Prostate specific G protein coupled receptor is associated with prostate cancer prognosis and affects cancer cell proliferation and invasion

Background: There is limited information about the clinical and biological significance of prostate specific G protein coupled receptor (PSGR) in prostate cancer (PCa) initiation and progression. Here, we evaluated the expression of PSGR protein, studied its diagnostic and prognostic value in PCa, and also explored its role in cancer cell growth and invasion. Methods: The expression of PSGR in paired adjacent normal prostate, high grade prostatic intraepithelial neoplasia (PIN), and PCa were determined by immunohistochemistry on tissue microarrays constructed from 150 radical prostatectomy specimens.
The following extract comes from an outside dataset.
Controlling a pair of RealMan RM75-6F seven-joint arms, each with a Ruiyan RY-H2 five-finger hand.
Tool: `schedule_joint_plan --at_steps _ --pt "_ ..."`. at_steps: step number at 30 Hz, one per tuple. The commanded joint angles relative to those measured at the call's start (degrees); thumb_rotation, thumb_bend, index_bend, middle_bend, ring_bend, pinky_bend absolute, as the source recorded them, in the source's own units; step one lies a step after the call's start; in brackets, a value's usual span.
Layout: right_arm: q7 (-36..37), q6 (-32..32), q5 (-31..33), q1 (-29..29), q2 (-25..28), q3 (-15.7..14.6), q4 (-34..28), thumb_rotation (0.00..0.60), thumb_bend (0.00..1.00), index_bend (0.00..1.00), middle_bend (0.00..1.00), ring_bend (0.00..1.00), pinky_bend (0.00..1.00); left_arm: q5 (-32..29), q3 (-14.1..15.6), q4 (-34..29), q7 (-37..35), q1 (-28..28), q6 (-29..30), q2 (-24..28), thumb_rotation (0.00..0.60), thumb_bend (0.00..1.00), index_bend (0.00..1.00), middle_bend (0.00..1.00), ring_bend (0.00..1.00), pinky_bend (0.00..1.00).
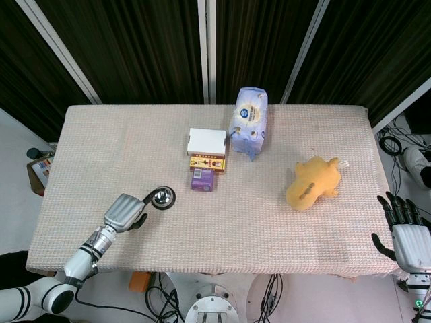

The effects of PSGR on PCa cell growth and invasion were investigated using human PCa cell lines. Results: Membranous and cytoplasmic PSGR staining was observed at luminal epithelial cells of prostate. PSGR protein expression was significantly higher in PIN compared to normal prostate. Interestingly, the expression of PSGR decreased as PIN progressed to PCa. Low PSGR expression in PCa was associated with high Gleason score, and poor overall survival. Activated PSGR increased cancer cell invasive ability, but retarded cell growth. PSGR did not affect mTOR activity, but suppressed P70 S6 kinase activity. Conclusions: PSGR may participate in PCa progression through affecting cell proliferation and invasion. High expression of PSGR in PIN may implicate its role in early neoplastic transformation of PCa. Low expression of PSGR in PCa may serve as a potential indicator for poor prognosis.